While TD Ameritrade opted to put a rosy spin on the data, saying, "Our clients' decision to continue buying reflects the resiliency of the markets," institutional investors likely see this continued surge higher as a warning sign. Here's why: Historically speaking, retail investors have been late to the stock market party. Not fashionably late, but really late, which means they tend to enter in at or near when things start to go awry. Not a hardcore piece of data like the monthly ISM data, but one the A-team of investors and Wall Street traders are likely to consider as they roll up their sleeves and revisit the last few weeks of data.
There is much to consider as we move deeper into one of the most tumultuous months for stocks. Not only are forecasts for Hurricane Harvey estimating the damage to be $75 billion to $95 billion, but we are seeing some potential hamstring of relief tied to the debt-ceiling debate in Washington. We're also bracing for Irma, which has been upgraded to a Category 5 hurricane and is widely believed to be one of the most powerful Atlantic hurricanes ever. These back-to-back storms will hit the economy in a meaningful way, and we expect to see third-quarter GDP forecasts drop as Irma's effect winds down. We're already hearing from companies about the impact of the two hurricanes -- retailers and restaurants are being affected, and we'll see that in next week's August retail sales as well as the eventual September data.
We won't have to wait quite that long to hear from companies. Citing unprecedented storms in its second-largest hub, geopolitical tensions in the Korean Peninsula and higher fuel costs, United Continental (UAL) lowered its third-quarter pre-tax margin guidance to 8%-10% from 12.5%-14.5% and cut its unit revenue guidance to down 3%-5% from -1% to +1%. Tuesday, cruise company Carnival Corp. (CCL) and Disney Cruise Line (DIS) joined Royal Caribbean (RCL) and Norwegian Cruise Line (NCLH) in canceling upcoming sailings out of Florida as Irma bears down on the state.
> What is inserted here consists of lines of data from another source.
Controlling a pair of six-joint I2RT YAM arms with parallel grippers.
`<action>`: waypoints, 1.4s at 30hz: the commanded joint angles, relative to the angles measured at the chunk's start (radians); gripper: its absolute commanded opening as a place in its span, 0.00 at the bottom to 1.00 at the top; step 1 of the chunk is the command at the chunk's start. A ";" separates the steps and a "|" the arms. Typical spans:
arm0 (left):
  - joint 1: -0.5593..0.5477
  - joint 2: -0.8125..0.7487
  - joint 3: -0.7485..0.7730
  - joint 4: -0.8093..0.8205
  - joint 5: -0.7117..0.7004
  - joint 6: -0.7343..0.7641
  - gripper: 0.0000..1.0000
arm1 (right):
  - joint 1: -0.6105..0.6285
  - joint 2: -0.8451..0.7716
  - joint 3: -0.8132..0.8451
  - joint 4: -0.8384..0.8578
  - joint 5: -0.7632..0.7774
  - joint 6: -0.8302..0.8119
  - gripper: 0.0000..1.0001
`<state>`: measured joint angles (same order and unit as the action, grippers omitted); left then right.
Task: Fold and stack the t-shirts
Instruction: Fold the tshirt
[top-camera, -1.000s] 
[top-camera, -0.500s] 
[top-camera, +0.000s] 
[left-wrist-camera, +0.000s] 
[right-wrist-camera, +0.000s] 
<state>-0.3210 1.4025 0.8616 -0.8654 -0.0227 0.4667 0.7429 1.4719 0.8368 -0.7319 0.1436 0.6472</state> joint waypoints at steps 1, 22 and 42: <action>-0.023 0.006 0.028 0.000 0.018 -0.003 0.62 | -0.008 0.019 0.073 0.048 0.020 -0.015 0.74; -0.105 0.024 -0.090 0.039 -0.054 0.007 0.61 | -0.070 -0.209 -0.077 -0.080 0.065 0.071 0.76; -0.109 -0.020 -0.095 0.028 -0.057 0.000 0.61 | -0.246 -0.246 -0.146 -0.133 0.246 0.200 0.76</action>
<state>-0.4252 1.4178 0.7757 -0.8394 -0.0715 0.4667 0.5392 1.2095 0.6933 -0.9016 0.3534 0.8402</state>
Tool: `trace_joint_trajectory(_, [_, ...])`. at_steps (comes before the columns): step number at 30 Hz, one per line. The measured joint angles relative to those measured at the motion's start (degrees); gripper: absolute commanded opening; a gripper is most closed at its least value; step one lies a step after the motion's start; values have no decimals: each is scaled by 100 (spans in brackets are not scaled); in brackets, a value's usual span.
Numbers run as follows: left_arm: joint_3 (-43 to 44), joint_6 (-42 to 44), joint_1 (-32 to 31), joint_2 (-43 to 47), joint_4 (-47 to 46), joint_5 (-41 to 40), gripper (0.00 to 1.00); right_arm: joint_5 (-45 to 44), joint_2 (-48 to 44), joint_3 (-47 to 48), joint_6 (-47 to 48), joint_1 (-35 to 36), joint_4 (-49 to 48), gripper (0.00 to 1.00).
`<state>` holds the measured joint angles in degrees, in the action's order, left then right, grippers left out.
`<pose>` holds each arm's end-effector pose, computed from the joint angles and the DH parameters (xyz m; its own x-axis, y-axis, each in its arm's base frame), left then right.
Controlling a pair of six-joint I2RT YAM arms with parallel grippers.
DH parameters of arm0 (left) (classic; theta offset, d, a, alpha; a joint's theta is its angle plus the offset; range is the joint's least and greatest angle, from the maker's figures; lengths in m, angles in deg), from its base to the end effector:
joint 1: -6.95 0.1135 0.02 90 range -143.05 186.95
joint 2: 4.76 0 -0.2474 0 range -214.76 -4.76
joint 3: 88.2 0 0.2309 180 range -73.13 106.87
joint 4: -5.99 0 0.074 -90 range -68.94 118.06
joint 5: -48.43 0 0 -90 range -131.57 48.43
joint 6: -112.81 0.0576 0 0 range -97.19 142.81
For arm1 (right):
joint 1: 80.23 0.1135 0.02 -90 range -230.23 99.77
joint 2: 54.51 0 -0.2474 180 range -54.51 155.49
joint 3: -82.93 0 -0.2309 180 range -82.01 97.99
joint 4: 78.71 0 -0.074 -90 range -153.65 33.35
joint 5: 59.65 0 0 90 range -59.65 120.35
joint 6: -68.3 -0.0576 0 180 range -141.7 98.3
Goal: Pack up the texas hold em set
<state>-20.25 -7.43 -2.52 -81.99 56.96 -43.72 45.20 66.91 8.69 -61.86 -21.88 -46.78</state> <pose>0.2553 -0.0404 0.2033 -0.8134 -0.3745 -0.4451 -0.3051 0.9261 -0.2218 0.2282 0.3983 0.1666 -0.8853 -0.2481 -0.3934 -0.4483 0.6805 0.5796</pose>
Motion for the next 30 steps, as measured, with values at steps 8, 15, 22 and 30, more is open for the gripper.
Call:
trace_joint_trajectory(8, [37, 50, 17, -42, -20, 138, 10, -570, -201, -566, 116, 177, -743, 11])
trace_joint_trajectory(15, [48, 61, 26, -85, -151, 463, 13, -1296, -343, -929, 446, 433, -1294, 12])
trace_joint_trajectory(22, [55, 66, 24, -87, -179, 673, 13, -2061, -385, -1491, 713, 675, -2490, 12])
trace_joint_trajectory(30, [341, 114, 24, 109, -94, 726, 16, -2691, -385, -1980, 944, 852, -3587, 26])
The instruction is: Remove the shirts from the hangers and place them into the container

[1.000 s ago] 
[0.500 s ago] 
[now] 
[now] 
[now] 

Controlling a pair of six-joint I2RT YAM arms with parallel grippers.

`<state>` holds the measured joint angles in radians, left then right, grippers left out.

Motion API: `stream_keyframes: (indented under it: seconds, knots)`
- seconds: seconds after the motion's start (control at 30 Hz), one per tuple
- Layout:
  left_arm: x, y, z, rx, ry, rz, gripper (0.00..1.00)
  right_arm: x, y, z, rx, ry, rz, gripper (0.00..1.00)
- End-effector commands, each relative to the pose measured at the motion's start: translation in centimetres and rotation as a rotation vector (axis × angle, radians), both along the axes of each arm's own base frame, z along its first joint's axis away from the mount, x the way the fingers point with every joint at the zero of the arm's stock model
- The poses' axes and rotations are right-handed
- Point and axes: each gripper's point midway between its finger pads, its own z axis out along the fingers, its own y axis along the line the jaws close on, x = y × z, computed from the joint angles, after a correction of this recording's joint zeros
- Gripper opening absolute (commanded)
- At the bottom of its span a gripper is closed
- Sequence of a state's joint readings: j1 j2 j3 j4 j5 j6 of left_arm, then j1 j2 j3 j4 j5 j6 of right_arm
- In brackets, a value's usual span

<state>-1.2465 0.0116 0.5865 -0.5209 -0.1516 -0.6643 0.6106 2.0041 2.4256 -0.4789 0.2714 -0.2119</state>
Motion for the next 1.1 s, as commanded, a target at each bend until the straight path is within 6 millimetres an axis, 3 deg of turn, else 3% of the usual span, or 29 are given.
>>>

We expect to hear more on the retail and restaurant fronts in the coming days, and it goes without saying these storms are likely going to wallop insurance companies.
As these and other similar announcements are made, we expect investors will start to fine-tune their earnings expectations, likely pushing out revenue and EPS growth from the third quarter and early fourth quarter to late fourth quarter and the first half of 2018 as rebuilding efforts are felt.
We take the recent struggle with bank stocks as a sign the Fed is likely to look at the near-term economic dip and hold off boosting interest rates. Adding some confirmation to that view, Federal Reserve Governor Lael Brainard argued this week the economic effects of Harvey "raise uncertainties about the economic outlook for the remainder of the year" and argued for "a wait-and-see approach" before raising rates again.
So what does this mean for us here at Stocks Under $10? Odds are it will be a few days of "shoot first and ask questions later." In times such as these, it pays to be patient and ask how a likely temporary slowdown will affect the demand drivers for the companies in the portfolio. We would suggest you do the same for any other stocks you may own. Will there be a reversal in the shift to food that is good for you? A disruption maybe, but we see that trend righting itself once any and all supply disruptions are sorted out. Will there be a reversal in mobile payment adoption? Nope. And so on.
We're inclined to be patient and ride out the one-two of Irma and next-in-line Jose to be had over the coming days, letting the market digest any and all economic as well as revenue and EPS expectations to be had. Should existing positons pull back more than warranted, we've got the firepower to step in and be opportunistic. The same goes for those companies that have little geographic exposure to Harvey, Irma and Jose, but still see their stock prices get hit should the market trade off in the coming days.